No, but
what’s floating inside these couplets
and what you know the cold wants
start with a sign unknown
ghost in the machine moving through
the long perse of doubt and
what’s clicking between your ears
what could be the lone one liner
and what the dream thinks
the din of crackers in your mouth
cod liver oil laced with laughing gas
live oak its long arms snaking through you
dizzy sparrow’s heartbeat in your palm
what your privacy screen unhinges
skronky experiment of calcium nodes
what on earth, wind, and fire are you doing
Saturday night ruckus on any bourbon street
ceiling fan twirling in your spoon
the curdling of your luck
your body parts table rapping
scratch tracks on X-ray emoji
your counterpoint upholsters silence
plasticized corridor of your making
another windblown dawn
and your job—to get you home
Session
The psychologist’s dogs wear diapers
as they parade around the office like Slinkys,
one Shih Tzu to offset incontinence
one Pomeranian to sanction equity.
Outside off-key notes bristle treeshadows,
wingshadows, rattletrap recipe from twilight,
upside down sky in my teacup, a few geese
bark across its span, crows perch around its rim.
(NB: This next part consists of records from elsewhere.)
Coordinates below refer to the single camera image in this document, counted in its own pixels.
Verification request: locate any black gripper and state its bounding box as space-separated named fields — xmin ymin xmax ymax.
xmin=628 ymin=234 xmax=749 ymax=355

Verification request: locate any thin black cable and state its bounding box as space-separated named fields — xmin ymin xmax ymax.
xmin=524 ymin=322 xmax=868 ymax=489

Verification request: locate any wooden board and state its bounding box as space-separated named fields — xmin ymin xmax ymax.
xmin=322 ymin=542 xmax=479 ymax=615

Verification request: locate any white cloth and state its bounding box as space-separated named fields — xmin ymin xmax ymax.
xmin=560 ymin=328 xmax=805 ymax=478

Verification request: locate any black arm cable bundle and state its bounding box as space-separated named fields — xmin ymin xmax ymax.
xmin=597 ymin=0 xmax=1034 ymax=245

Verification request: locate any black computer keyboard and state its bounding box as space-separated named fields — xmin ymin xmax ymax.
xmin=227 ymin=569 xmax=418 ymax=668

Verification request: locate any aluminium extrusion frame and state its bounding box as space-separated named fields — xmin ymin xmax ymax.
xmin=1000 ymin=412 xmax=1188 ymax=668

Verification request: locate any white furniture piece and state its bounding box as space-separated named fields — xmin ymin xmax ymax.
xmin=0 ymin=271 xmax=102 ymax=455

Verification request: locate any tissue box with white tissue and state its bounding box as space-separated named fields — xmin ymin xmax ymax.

I sip and starlings flap between my teeth,
please marry me to hope, that gap between
currency of hammock and what flickers
in the mind. In this suite a wind chime's
distant bells, pause unwraps another bonbon
of relief with a pictorial turn above the couch
in the shimmering/trembling globe of Chardin’s
soap bubble, mirror for the filigree of me wanting
to be heard or not, waiting for release
from the pluck and tuck of retelling.
Out back, around the lake, it’s eclipse
plumage season for mallards, their bright
green heads molting, biding time
to take flight again. Shih Tzu nests
in my lap, growly sort of purr, tail
wagging like a determined metronome.
I walk to my car, childhood kite bobbing
through the weight of the wind, next
appointment card in my back pocket,
the steady first star of Venus.
Rikki Santer’s poetry has been published widely and has received many honors including several Pushcart and Ohioana book award nominations, a fellowship from the National Endowment for the Humanities, and in 2023 she was named Ohio Poet of the Year. She is a past vice-president of the Ohio Poetry Association and currently is a member of the teaching artist roster of the Ohio Arts Council. Her collection, Resurrection Letter was grand prize short-listed for the Eric Hoffer Book Award and her forthcoming collection, Shepherd’s Hour, won the Paul Nemser Book Prize from Lily Poetry Review Books. https://rikkisanter.com.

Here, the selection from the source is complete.